The postponed Video Salon exhibition was held right after the New Year in 1990, smaller scale than originally planned, but in an euphoric atmosphere. They showed the document on the revolution, the TV documentary about the "Video Skulptur" produced by German TV (which some members caught and recorded from the broadcast), as well as their previous works. They also declared the birth of Czech video art by reading a manifesto at the post-revolutionary convention of the Union of Artists where formerly thousands of artists had gathered and read manifestos for different groups and genres.

In May 1990, the exhibition of the "history of democracy in Czechoslovakia" opened in the center of Prague occupying an entire street as well as the exhibition hall. The hall had been separated into many sections in each of which was an installation centered around a video monitor showing various documents, such as those of Charter 77 and STV (Czech secret police). They were the most impressive video installations I'd ever seen, and for the more than 200 000 people who visited the exhibition, they not only served as a reminder of the revolution but were also most likely the first video installations they had ever seen.

In 1990, when the Fluxus artist, deconstructivist Milan Knizak, was elected as a dean of the Academy of Fine Arts in Prague all the professors of the old regime were removed.
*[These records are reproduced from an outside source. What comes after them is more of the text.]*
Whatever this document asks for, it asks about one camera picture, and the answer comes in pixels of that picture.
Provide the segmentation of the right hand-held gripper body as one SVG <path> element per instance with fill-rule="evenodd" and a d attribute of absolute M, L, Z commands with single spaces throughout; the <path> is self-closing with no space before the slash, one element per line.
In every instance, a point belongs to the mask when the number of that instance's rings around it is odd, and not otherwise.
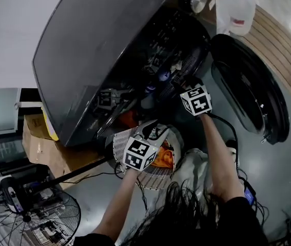
<path fill-rule="evenodd" d="M 186 111 L 193 116 L 212 111 L 211 96 L 200 78 L 187 76 L 180 98 Z"/>

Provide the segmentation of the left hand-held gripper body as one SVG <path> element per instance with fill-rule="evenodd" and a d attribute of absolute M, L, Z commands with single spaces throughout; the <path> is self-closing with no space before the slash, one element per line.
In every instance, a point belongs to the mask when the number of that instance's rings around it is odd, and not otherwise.
<path fill-rule="evenodd" d="M 123 163 L 129 168 L 143 171 L 155 160 L 160 146 L 161 138 L 154 130 L 148 138 L 140 130 L 136 130 L 124 149 Z"/>
He replaced them, and set up an atelier of video art with Fluxus star Paik's student Michael Bielicky, fulfilling his iconoclasm against the authorities and the hierachy in both politics and art-history. Another provocative, ex-banned performing artist, Tomas Ruler, received a TV studio at the Technical University in Brno after the revolution and now runs an atelier of video art and multimedia performance there. Video was also the most effective media for him. Woody Vasulka, Bielicky, Petr Vrana, Standa Miler, Vaclav Kucera, all started their video careers in the West after having emigrated, although they too are now returning to contribute to their homeland.

The example of Czechoslovakia (now of course, the Czech and Slovak Republics) may give an impression of optimism in the Eastern European media scene to readers, however on the contrary, I'd like to finish with two warnings:

First, we must think about the dangerous situation of TV in Eastern Europe, particularly Hungary, Slovakia, Romania and, of course, the former Yugoslavia. Independent video has always been struggling with TV, being its critic, and acting as an alternative point of view. This position must be maintained in order to remain critical in face of the current, ominous situation.

Second, the former Yugoslavia used to be far more of a video paradise than any other country in Eastern Europe, even compared to Western standards, but that has now changed. Except for the artists of the former Yugoslavia, I hardly know of any artists who talk about the "Ethnic Cleansing" now happening in the middle of Europe. Journalists are doing fine but not politicians and artists. If one is an Eastern European artist wondering what the position of Western artists is on this issue, one can think that they are either merely cowards or have decided to live in the comfortable cemetery. The video community must realize that since we all legitimized Ethnic Cleansing by not reacting against it, thus neglecting the sin, that the war will spread and come back to haunt us in the future.

Keiko Sei

*1 I use the term "Eastern Europe", or "East", here for convenience. It includes the former East bloc except the former Soviet Union. Yugoslavia is included here only as a matter of opportunity.

*2 Since 1987, Hungary has also had a regular TV programm on video/media art of a kind which one doesn't see normally anywhere in Europe entitled "Video World" produced by Judit Kopper from Hungarian TV. BBS - Bela Balazs Studio - is also a unique place for experimental film since 1961 (video since '70), where many artists have been producing work. There is also now a brand new place, the Inter Media Dept. at the Academy of Fine Arts in Budapest, run by top figures of the country's media art community such as Laszl¢ Beke, Mikl¢s Peternak and Janos Sugar.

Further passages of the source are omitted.